水永 ラジコン関連部材の売り上げを伸ばしたいですね。世界には5000カ所以上のラジコンサーキットがありますが、そのうち95%にはまだ当社の商品が使われていません。先ほど説明した世界選手権での採用をきっかけに「TEAM-TETSUJIN」ブランドを世界で確立し、将来的に今のスタッフ10人のままで売上高50億円を目指したいと考えています。

(本誌・植松啓介)

会社概要
名称 有限会社ケイ・アイ・ティー
業種 プラスチック製品の設計、開発、生産
代表者 水永敦
設立 2000(平成12)年8月
所在地 愛知県春日井市稲口町1丁目4-3
売上高 約1億円
社員数 10人
URL http://www.pla-kit.com/kit/

CONSULTANT´S EYE
毎月の巡回監査で社長の笑顔を作り出す
所長 稲垣勝弘
稲垣勝弘税理士事務所
愛知県春日井市柏原町3-250-2 電話050-3597-0071
URL:http://www.tkcnf.com/tkckasugai/

 ケイ・アイ・ティー様とは2004年11月からお付き合いをさせていただいております。お会いしたてのころに感心したのは、非常にきちんと事務所が整理整頓されていたこと。会計書類がきれいにファイリングされていたおかげで、毎月の監査業務を極めてシンプルに行うことができました。巡回監査では試算表や部門別損益、資金繰りなどの確認作業はもちろん、今後の事業計画について熱く語り合う時間も多かったような気がします。

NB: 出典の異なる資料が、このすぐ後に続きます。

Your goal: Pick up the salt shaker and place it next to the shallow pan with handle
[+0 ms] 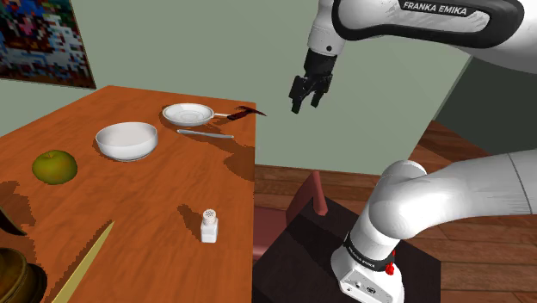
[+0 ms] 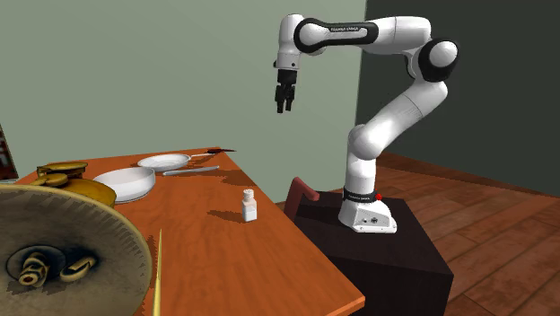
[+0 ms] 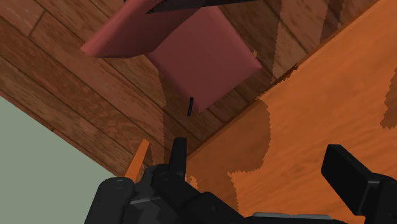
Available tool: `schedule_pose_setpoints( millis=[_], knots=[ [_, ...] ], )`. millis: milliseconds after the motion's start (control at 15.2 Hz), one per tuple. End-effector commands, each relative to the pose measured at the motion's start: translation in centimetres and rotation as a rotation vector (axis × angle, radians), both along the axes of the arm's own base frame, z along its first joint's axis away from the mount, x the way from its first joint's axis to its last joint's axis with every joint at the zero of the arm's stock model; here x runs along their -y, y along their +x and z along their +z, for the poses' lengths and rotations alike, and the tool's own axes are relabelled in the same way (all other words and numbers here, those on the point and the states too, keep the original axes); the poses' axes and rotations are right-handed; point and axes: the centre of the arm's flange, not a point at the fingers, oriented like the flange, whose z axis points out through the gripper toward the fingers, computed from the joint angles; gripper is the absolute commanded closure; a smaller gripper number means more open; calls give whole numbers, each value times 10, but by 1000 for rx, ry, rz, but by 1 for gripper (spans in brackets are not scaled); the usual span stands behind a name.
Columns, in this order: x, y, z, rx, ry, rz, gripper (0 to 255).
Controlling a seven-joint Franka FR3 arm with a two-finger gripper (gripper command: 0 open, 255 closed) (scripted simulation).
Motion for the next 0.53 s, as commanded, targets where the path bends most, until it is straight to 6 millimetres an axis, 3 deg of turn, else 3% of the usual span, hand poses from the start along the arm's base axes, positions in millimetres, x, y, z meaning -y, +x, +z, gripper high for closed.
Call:
schedule_pose_setpoints(
  millis=[0,462],
  knots=[
    [0,0,0,0,0,0,0],
    [-78,16,-45,-20,9,15,0]
  ],
)
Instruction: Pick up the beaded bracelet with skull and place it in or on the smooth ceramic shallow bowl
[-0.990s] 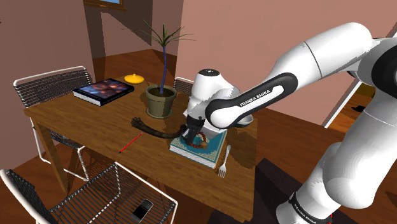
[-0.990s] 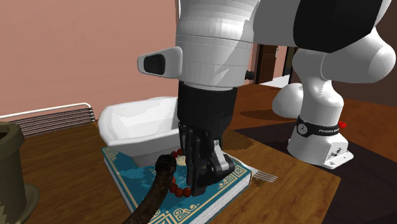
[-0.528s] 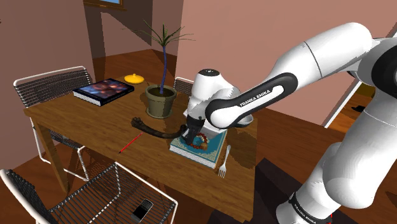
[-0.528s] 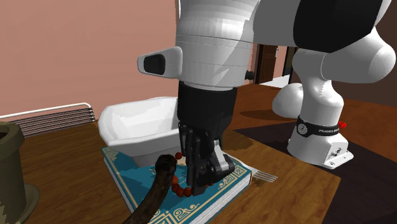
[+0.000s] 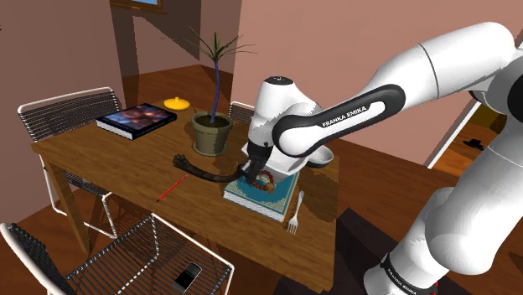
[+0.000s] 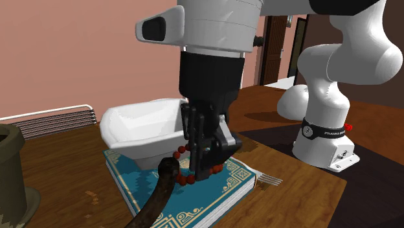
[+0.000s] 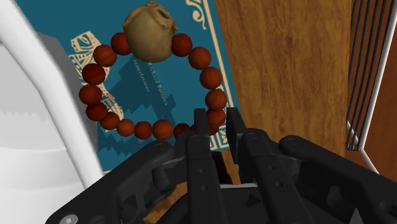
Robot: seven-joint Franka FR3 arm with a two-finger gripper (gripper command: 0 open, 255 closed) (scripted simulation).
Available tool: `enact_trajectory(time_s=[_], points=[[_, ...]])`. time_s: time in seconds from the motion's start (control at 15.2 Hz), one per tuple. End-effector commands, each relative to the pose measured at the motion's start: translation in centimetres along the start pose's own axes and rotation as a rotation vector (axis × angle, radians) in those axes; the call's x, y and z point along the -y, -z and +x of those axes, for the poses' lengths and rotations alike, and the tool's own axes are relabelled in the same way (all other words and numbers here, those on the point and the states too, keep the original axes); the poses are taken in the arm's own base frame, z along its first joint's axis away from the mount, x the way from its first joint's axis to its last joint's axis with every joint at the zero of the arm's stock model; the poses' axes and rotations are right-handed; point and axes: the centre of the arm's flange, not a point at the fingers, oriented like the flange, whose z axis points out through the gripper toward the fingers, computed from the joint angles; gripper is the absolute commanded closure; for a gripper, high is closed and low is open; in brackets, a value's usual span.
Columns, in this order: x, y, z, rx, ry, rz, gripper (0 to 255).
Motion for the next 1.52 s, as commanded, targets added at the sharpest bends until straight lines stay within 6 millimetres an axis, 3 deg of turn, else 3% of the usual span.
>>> enact_trajectory(time_s=[0.0, 0.4, 0.46, 0.53, 0.86, 1.45], points=[[-0.1, 1.0, 0.1, 0.000, -0.001, 0.000, 255], [-0.3, 4.2, 0.4, 0.000, -0.001, 0.000, 255], [-0.3, 3.6, 0.3, 0.000, -0.001, 0.000, 255], [-0.3, 3.6, 0.3, 0.000, -0.001, 0.000, 0], [2.9, -1.3, -0.2, 0.024, -0.067, 0.047, 0], [3.1, -5.3, -0.3, 0.024, -0.067, 0.047, 0]])
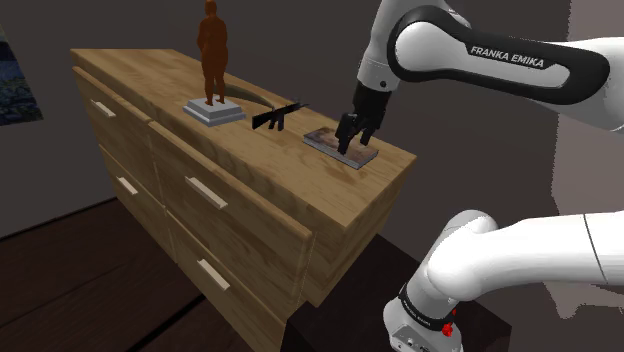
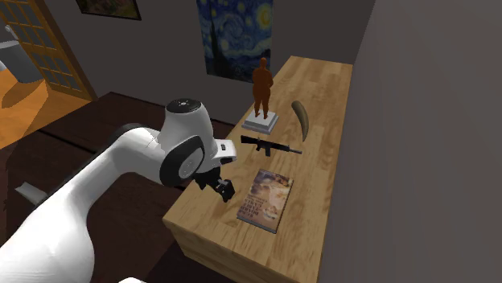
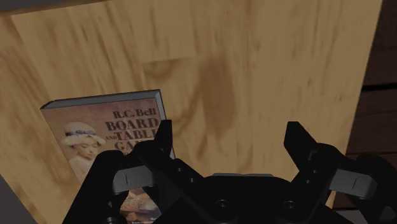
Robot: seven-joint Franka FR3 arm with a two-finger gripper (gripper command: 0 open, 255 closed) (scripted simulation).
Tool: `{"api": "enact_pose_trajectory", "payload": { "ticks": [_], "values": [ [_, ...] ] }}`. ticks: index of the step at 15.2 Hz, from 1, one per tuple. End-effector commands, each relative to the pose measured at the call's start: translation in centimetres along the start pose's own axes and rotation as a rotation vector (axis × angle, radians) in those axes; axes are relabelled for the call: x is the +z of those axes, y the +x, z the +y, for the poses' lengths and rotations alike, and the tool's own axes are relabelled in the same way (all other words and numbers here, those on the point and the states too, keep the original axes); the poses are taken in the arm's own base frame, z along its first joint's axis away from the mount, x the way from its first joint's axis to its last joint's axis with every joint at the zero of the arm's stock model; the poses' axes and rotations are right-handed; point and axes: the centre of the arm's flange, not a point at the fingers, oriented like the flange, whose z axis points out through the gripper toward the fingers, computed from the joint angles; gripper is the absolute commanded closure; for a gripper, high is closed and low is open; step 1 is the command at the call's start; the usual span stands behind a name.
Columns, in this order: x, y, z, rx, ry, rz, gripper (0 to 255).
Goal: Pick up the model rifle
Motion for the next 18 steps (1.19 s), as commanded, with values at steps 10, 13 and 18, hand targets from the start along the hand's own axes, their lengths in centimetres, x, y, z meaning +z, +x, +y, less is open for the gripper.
{"api": "enact_pose_trajectory", "payload": {
  "ticks": [10, 13, 18],
  "values": [
    [1.1, 10.9, -5.3, 0.491, -0.039, -0.004, 0],
    [1.5, 15.0, -5.8, 0.655, -0.051, -0.006, 0],
    [2.2, 21.7, -5.2, 0.927, -0.073, -0.008, 0]
  ]
}}
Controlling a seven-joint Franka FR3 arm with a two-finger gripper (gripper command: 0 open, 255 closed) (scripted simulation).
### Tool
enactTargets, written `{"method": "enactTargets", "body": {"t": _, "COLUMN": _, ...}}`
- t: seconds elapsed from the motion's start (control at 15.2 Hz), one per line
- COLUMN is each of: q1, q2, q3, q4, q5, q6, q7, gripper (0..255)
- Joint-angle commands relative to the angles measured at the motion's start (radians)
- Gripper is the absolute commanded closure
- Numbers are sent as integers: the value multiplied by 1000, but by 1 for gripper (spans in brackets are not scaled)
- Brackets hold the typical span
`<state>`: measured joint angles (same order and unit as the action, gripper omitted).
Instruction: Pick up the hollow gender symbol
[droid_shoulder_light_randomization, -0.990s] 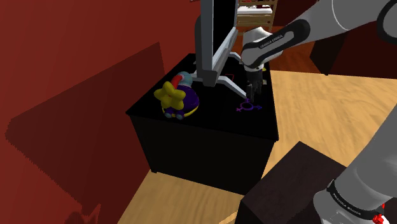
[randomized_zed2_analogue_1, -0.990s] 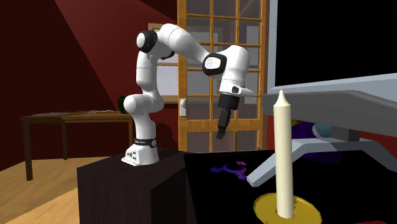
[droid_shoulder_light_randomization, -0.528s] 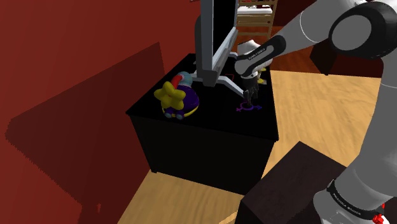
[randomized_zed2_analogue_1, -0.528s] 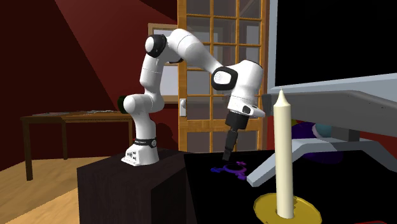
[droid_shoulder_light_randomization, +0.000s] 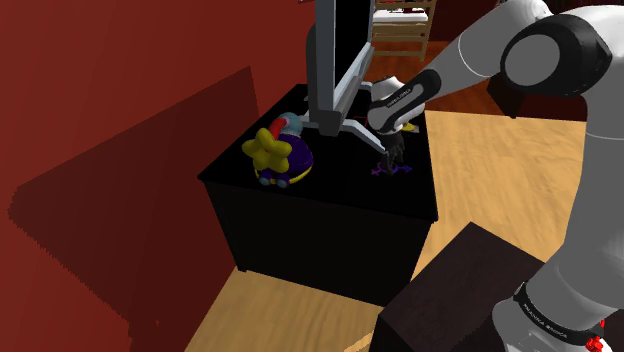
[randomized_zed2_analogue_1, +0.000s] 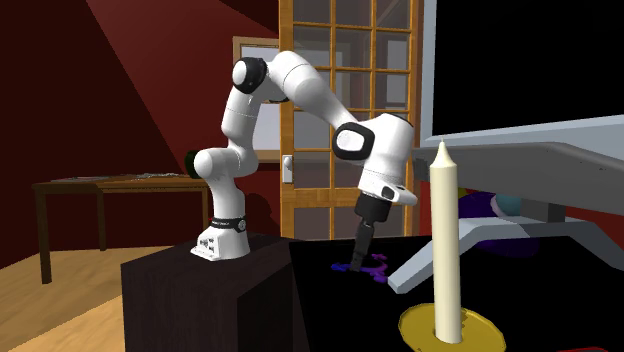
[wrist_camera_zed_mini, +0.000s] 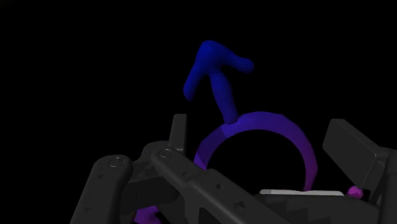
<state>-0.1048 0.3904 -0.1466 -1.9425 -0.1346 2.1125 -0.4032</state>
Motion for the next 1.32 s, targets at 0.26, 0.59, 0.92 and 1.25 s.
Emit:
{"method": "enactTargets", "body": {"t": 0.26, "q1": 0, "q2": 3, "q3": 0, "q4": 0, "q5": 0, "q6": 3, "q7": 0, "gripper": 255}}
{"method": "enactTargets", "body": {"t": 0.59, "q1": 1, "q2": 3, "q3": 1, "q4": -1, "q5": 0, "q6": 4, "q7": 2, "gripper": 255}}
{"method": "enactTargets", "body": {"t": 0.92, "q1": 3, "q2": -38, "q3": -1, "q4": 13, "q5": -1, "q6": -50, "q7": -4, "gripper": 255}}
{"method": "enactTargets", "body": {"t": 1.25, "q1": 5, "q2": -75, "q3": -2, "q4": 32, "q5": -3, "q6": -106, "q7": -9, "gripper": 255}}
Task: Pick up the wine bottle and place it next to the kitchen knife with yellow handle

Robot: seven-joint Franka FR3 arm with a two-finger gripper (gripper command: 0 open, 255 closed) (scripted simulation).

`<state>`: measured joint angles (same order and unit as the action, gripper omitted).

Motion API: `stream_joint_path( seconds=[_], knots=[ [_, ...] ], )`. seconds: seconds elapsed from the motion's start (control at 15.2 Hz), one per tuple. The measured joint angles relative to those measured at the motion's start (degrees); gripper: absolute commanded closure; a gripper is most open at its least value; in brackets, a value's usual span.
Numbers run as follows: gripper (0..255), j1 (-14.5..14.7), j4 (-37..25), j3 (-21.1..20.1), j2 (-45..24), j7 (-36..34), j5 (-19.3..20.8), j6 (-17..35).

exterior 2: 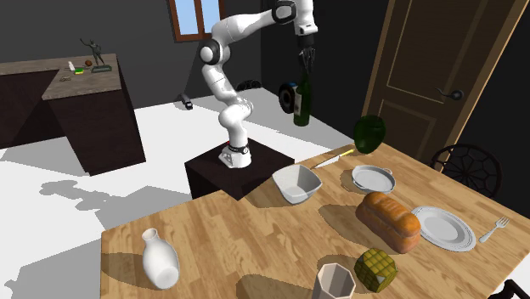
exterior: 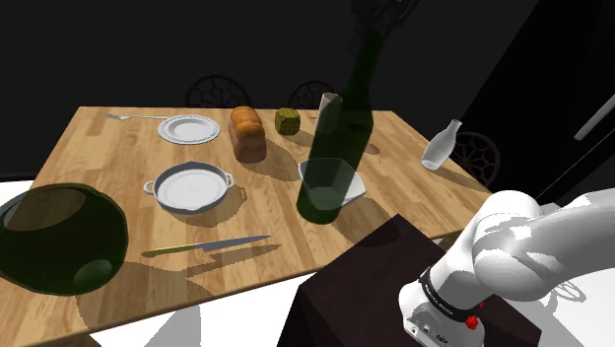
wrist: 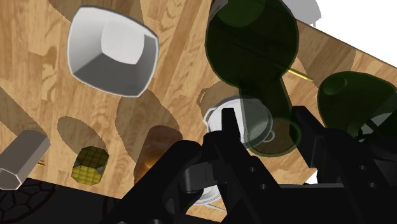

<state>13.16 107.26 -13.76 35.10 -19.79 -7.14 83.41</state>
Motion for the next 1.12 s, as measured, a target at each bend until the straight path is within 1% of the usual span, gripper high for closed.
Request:
stream_joint_path(
  seconds=[1.12],
  knots=[
    [255,1.1,18.1,-0.6,6.3,0.7,-1.4,11.8]
  ],
)
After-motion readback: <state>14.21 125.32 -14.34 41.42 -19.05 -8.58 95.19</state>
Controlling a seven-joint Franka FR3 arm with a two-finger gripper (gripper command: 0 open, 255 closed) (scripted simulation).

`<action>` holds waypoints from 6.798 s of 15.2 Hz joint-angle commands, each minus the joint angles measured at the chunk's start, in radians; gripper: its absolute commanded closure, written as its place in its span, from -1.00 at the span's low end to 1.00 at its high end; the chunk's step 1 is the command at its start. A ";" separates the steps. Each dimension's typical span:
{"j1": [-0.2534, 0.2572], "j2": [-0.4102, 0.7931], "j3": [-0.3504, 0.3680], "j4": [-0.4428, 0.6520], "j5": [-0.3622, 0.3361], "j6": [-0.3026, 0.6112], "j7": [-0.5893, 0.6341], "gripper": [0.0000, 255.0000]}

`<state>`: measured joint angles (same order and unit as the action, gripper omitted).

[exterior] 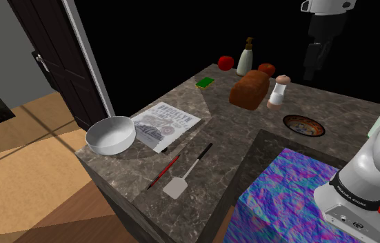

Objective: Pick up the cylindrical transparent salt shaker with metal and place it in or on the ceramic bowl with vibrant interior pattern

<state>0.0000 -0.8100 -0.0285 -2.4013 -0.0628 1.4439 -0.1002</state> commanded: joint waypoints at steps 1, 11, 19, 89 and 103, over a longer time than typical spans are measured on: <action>0.000 0.000 0.000 0.000 0.000 0.000 0.000 -1.00; -0.047 0.191 -0.249 0.023 -0.088 0.224 -0.249 -1.00; -0.042 0.445 -0.443 0.142 -0.046 0.381 -0.472 -1.00; -0.117 0.184 -0.433 0.177 -0.067 0.101 -0.533 1.00; -0.176 -0.013 -0.393 -0.024 -0.105 0.103 -0.503 1.00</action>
<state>-0.1740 -0.8197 -0.4181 -2.4105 -0.1642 1.5348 -0.6008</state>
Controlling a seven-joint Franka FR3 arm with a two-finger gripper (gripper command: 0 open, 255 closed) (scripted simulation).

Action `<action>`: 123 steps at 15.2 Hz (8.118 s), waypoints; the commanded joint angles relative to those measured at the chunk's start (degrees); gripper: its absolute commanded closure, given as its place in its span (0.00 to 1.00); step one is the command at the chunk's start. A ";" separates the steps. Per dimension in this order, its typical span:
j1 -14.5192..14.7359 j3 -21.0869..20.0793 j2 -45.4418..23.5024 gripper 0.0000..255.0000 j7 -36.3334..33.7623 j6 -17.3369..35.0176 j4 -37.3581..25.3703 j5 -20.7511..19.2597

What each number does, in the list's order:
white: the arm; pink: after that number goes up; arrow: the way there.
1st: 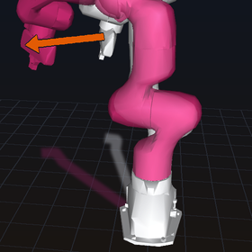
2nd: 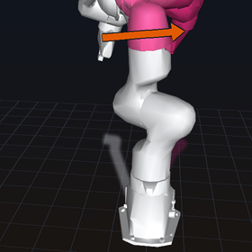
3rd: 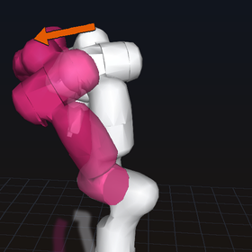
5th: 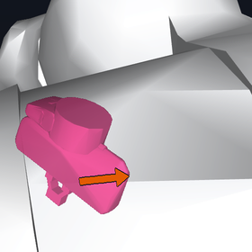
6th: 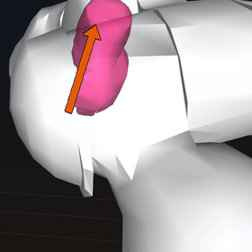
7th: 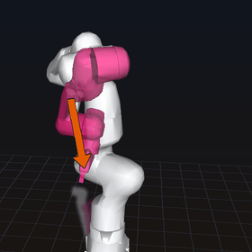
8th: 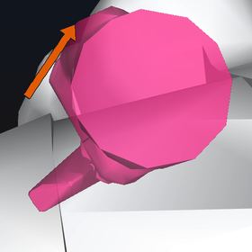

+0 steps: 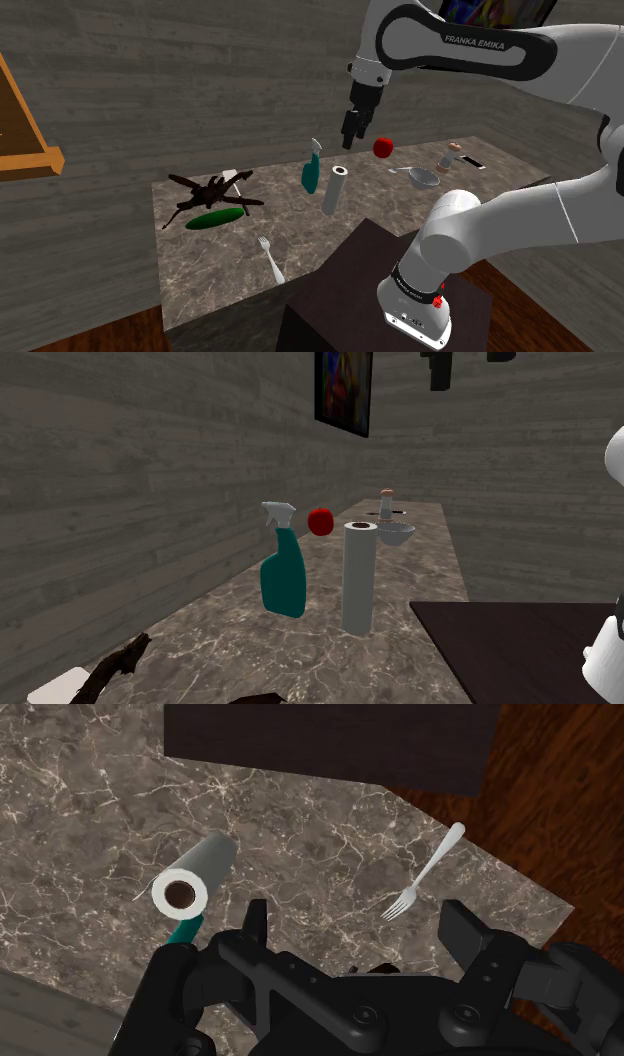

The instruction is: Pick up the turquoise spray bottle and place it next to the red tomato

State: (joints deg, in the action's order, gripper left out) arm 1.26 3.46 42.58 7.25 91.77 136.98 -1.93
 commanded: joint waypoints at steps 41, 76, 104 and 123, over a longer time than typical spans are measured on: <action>-7.12 11.03 -44.14 1.00 4.57 44.62 -7.59 -3.27; -6.74 10.42 -36.04 1.00 4.65 24.72 -19.55 -4.37; -6.43 10.06 -36.94 1.00 6.35 2.99 -42.21 -3.53; -14.35 20.13 -38.41 1.00 24.31 5.07 -42.81 -1.99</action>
State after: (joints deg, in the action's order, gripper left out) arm -12.44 22.66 5.27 29.89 96.33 94.81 -4.44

 業務内容はやはりメーカーからの受託開発がメーンになりますが、ここ数年で水永社長の思考にある変化が現れてきました。受注の仕事はどうしても「お客さま次第」という側面がぬぐい切れませんが、あるとき社長が「売り上げは自分でつくるものだなあ」とつぶやかれたのです。「いよいよ本当の意味でメーカーになりつつある」と確信しました。実際「無から有をつくる」というものづくりに携わる経営者としての気概を水永さんからはひしひしと感じます。現実的にはまだ受託開発なしには成り立ちませんが、いつの日かラジコンサーキット関連の自社ブランド製品が業績の大きな柱になることを楽しみにしています。

 TKCシステムは現在、『FX2』『PX2』『継続MAS』をご活用いただいております。自社ブランド商品の展開に力を入れている現在は、実際の販売データを蓄積しながら少ない資本でなんとか結果を出す時期。近い将来金融機関に資金調達のための事業計画を提出するときには、『FX2』で作成した基礎データをしっかり提示できるようにしたいと考えています。

 私は会計事務所の所長ですが、同時に、関与先に訪問したときには「社長の笑顔をつくる製造業」でありたいとも思っています。「稲垣さんと合ったら楽しかった。よし明日も頑張るぞ」と思ってもらえるような支援を継続していきたいと考えています。